Search code examples
scalastreamingdatabricks

How to run an if else statement in Scala in Databricks streaming


I am new both to Scala and to Databricks streaming. I am reading streamed events into a dataframe and I want to use an if-else statement to trigger a different notebook based on whether the dataframe is empty or not. The simple code below (and variations of it)

if(finalDF.isEmpty){ 
  print("0")
}
else{
  print("1")
}

persistently results in the following error

AnalysisException: Queries with streaming sources must be executed with writeStream.start();;
eventhubs

How can I incorporate writeStream.start() into the above code? Or, how can I evaluate the dataframe content and based on that, take one or another action, given that the dataframe is populated by streaming events into it?


Solution

  • I tested this code and it works as a way to introduce an if-else and decide actions based on event contents.

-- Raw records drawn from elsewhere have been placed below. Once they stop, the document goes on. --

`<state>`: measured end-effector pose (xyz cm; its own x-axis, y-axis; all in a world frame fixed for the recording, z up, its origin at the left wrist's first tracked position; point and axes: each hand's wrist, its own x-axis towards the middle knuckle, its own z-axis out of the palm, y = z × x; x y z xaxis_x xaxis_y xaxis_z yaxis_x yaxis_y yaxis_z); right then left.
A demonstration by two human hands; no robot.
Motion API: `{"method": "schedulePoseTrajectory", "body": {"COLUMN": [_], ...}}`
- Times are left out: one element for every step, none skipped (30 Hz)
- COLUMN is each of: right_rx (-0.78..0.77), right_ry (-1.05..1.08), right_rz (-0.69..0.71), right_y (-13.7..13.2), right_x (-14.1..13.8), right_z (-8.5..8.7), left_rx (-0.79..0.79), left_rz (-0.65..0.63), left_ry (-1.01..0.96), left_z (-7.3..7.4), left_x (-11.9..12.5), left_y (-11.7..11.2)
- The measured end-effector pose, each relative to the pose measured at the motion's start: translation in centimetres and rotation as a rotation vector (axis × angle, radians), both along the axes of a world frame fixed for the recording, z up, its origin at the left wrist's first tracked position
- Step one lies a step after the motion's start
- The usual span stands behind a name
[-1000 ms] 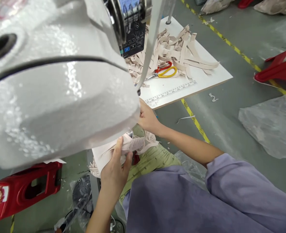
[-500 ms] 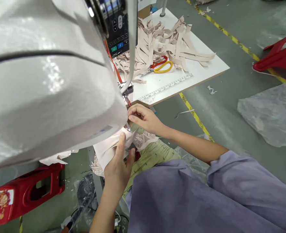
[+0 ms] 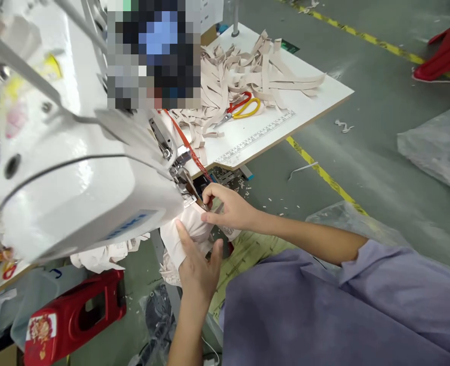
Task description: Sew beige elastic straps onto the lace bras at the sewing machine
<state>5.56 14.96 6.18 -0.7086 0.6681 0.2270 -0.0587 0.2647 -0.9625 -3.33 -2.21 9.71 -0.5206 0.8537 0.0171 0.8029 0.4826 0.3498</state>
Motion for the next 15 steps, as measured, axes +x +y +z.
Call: {"method": "schedulePoseTrajectory", "body": {"right_rx": [0.021,0.04,0.059,0.077,0.092,0.096,0.084,0.055,0.014,-0.031,-0.073,-0.102,-0.119,-0.127,-0.138], "right_ry": [-0.022,-0.046,-0.07,-0.091,-0.109,-0.125,-0.137,-0.145,-0.143,-0.132,-0.113,-0.09,-0.071,-0.057,-0.05], "right_rz": [-0.012,-0.023,-0.038,-0.055,-0.071,-0.08,-0.077,-0.058,-0.031,-0.005,0.011,0.019,0.023,0.03,0.044], "right_y": [-0.1,-0.3,-0.5,-0.7,-1.0,-1.3,-1.6,-1.8,-2.1,-2.3,-2.4,-2.5,-2.5,-2.4,-2.3], "right_x": [0.0,0.0,0.0,0.1,0.2,0.4,0.7,1.1,1.7,2.4,3.1,3.9,4.7,5.6,6.3], "right_z": [0.2,0.3,0.5,0.7,0.9,1.0,1.0,1.0,1.0,0.9,0.8,0.8,0.7,0.7,0.7], "left_rx": [-0.019,-0.038,-0.058,-0.079,-0.096,-0.102,-0.093,-0.07,-0.04,-0.011,0.009,0.017,0.013,0.002,-0.004], "left_rz": [0.007,0.015,0.027,0.047,0.069,0.08,0.073,0.047,0.003,-0.055,-0.117,-0.176,-0.231,-0.281,-0.324], "left_ry": [-0.013,-0.033,-0.058,-0.085,-0.112,-0.14,-0.163,-0.184,-0.204,-0.227,-0.264,-0.324,-0.415,-0.531,-0.652], "left_z": [0.1,0.2,0.3,0.3,0.1,-0.2,-0.6,-1.1,-1.6,-2.1,-2.4,-2.6,-2.7,-2.6,-2.4], "left_x": [0.0,0.1,0.3,0.5,0.9,1.4,2.2,3.0,4.0,5.1,6.1,6.9,7.5,7.8,7.8], "left_y": [0.0,0.1,0.1,0.2,0.2,0.1,0.0,-0.2,-0.4,-0.8,-1.2,-1.6,-2.1,-2.5,-2.9]}}
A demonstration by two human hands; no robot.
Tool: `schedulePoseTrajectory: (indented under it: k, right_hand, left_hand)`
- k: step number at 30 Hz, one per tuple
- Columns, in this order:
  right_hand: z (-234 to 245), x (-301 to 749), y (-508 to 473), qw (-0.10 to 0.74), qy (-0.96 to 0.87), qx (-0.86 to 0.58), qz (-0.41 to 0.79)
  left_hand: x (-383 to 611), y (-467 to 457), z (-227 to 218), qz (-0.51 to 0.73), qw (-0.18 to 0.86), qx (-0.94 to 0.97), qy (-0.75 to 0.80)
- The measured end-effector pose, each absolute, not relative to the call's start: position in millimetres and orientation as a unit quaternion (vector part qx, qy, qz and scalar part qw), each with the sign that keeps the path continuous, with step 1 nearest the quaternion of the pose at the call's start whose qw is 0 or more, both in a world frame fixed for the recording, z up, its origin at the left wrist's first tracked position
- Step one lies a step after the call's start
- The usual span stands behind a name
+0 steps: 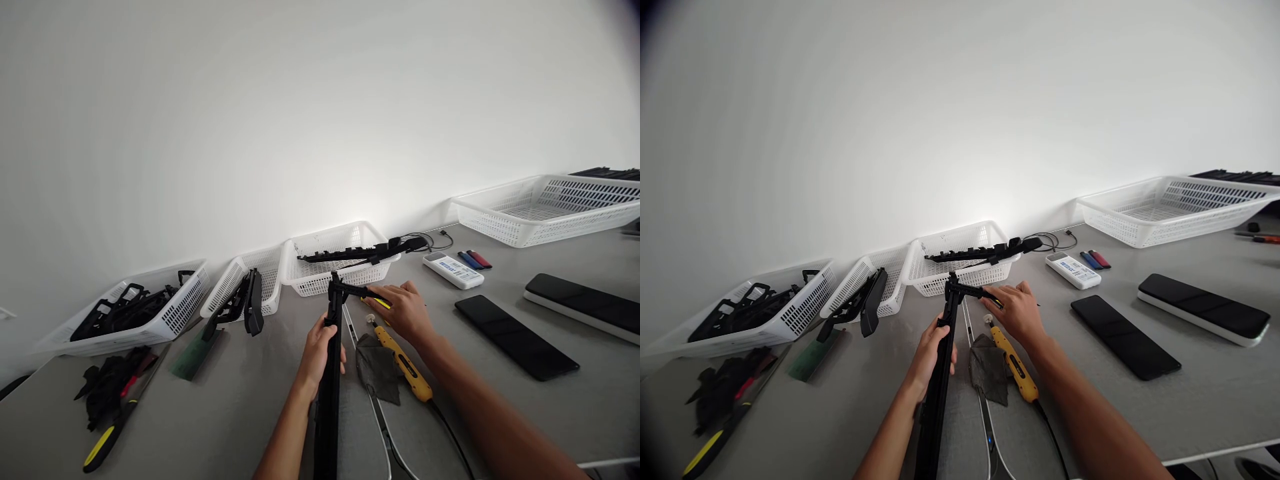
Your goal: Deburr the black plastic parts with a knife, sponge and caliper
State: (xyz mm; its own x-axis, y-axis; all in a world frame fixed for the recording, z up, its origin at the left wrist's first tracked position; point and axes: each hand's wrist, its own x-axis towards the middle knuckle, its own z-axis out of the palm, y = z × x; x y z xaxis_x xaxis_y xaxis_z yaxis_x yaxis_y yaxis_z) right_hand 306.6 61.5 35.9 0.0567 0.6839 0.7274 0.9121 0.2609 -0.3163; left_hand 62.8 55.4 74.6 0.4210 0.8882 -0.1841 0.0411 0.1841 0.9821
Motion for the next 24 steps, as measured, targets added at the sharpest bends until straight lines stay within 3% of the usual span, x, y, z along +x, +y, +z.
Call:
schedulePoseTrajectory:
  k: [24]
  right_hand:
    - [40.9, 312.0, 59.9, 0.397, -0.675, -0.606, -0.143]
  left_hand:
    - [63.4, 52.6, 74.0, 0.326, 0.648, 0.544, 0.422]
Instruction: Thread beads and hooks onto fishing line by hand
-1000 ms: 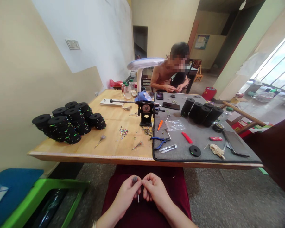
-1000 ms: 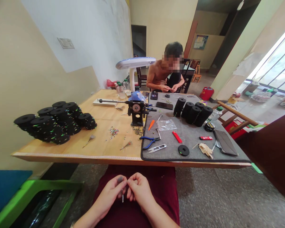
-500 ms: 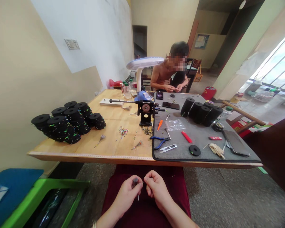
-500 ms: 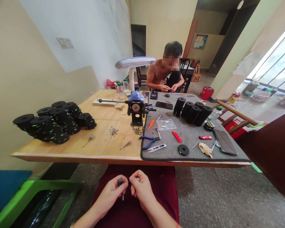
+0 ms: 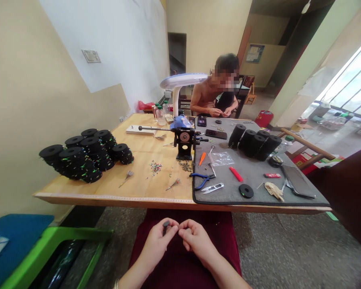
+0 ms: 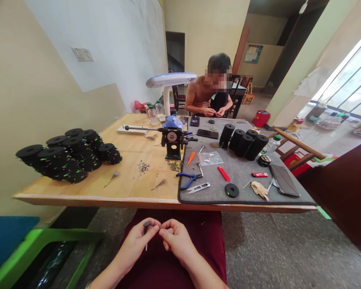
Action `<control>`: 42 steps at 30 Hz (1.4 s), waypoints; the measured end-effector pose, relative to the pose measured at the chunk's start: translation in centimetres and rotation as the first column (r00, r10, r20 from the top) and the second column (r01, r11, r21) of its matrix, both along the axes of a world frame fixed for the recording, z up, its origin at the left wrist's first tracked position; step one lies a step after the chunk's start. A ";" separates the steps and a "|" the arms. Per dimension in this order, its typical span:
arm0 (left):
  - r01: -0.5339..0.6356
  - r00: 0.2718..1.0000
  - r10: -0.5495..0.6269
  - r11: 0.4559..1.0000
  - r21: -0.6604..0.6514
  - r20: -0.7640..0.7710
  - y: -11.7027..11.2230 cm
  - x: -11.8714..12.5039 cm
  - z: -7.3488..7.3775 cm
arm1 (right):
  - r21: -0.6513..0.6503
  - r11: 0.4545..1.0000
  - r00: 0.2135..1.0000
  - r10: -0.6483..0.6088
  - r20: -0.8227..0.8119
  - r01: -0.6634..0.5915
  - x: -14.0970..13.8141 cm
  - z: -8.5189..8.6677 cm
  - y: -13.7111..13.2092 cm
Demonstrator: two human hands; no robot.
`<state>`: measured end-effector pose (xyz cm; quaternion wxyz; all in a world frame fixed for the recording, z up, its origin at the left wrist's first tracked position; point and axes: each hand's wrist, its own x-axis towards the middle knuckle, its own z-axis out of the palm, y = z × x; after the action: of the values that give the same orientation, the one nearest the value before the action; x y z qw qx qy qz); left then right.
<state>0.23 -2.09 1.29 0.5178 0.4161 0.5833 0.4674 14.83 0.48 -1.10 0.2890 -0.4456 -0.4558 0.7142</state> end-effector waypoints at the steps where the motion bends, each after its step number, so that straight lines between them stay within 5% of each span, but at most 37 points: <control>1: -0.017 0.999 0.017 1.000 0.001 0.027 0.0 0.0 0.1 | 0.001 1.000 1.000 0.020 0.013 -0.020 0.0 0.0 0.0; 6: -0.034 0.999 0.034 0.999 0.002 0.032 0.0 0.0 0.0 | 0.021 0.998 0.995 0.064 0.081 -0.066 -0.3 -0.1 -0.1; 18: -0.195 0.980 0.194 0.981 0.013 0.049 0.8 -1.8 -1.3 | 0.023 0.999 0.997 -0.048 0.054 0.047 -0.1 0.3 -0.2; 26: -0.001 0.983 0.022 0.993 -0.116 0.181 0.0 -2.3 -0.2 | -0.011 0.996 0.996 -0.089 0.015 0.089 0.3 1.1 -0.1; 32: 0.063 0.971 -0.026 0.987 -0.151 0.237 0.1 -0.6 1.0 | 0.133 0.990 0.996 -0.058 0.061 0.049 0.1 0.7 -0.1; 42: 0.099 0.995 -0.097 0.995 0.031 -0.036 1.1 -0.7 1.3 | 0.162 0.986 0.994 0.030 0.106 -0.047 1.2 0.9 0.6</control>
<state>-0.49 -1.01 2.64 0.5231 0.4607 0.5632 0.4438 15.99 1.05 -0.15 0.2870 -0.4476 -0.5361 0.6556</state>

    df.writeStream.foreachBatch((df: org.apache.spark.sql.DataFrame, batchID: Long) => myfunc(df)).start()
    
    def myfunc(df: org.apache.spark.sql.DataFrame){
        val test1= df.filter($"col" === "test1")
        val test2= df.filter($"col" === "test2")
        if(test1.count()>0){ 
            dbutils.notebook.run("some_notebook", 60)
        }
        if(test2.count()>0){
            dbutils.notebook.run("another_notebook", 60)
        }
    }